To do
Transcribe the material from its first line onward, ending with the line that contains "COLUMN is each" and adding nothing beyond it.

** Opening Material provided block **

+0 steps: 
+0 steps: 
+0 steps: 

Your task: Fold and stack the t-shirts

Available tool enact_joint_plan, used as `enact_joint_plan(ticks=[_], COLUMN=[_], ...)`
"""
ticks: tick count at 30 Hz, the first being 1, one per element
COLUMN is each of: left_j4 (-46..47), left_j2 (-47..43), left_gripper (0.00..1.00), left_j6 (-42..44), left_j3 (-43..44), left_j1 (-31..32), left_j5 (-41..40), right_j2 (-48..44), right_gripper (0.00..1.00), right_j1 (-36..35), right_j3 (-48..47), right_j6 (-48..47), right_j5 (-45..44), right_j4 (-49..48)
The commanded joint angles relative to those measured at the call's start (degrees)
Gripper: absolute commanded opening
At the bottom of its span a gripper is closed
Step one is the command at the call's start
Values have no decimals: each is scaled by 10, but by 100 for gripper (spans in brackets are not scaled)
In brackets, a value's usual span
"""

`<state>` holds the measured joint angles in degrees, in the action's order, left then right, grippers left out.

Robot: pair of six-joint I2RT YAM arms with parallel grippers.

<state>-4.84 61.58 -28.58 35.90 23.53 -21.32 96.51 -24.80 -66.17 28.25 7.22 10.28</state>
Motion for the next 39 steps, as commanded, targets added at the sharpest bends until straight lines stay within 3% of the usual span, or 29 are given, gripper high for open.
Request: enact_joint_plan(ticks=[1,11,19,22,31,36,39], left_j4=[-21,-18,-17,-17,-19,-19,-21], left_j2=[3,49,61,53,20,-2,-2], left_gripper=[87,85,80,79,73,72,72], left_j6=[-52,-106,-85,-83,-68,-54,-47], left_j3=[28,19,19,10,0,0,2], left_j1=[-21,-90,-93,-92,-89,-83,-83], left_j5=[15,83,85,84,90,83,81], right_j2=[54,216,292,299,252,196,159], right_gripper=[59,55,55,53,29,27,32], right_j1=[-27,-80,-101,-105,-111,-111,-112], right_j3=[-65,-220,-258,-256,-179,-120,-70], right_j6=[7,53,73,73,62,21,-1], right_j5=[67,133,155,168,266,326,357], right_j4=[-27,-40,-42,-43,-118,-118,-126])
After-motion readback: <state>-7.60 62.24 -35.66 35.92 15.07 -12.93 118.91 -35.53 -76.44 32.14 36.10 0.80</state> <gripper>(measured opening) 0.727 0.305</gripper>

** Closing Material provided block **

Expected answer
+0 steps: 
+0 steps: 
+0 steps: 

Your task: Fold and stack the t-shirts

Available tool enact_joint_plan, used as `enact_joint_plan(ticks=[_], COLUMN=[_], ...)`
"""
ticks: tick count at 30 Hz, the first being 1, one per element
COLUMN is each of: left_j4 (-46..47), left_j2 (-47..43), left_gripper (0.00..1.00), left_j6 (-42..44), left_j3 (-43..44), left_j1 (-31..32), left_j5 (-41..40), right_j2 (-48..44), right_gripper (0.00..1.00), right_j1 (-36..35), right_j3 (-48..47), right_j6 (-48..47), right_j5 (-45..44), right_j4 (-49..48)

The output shown is complete.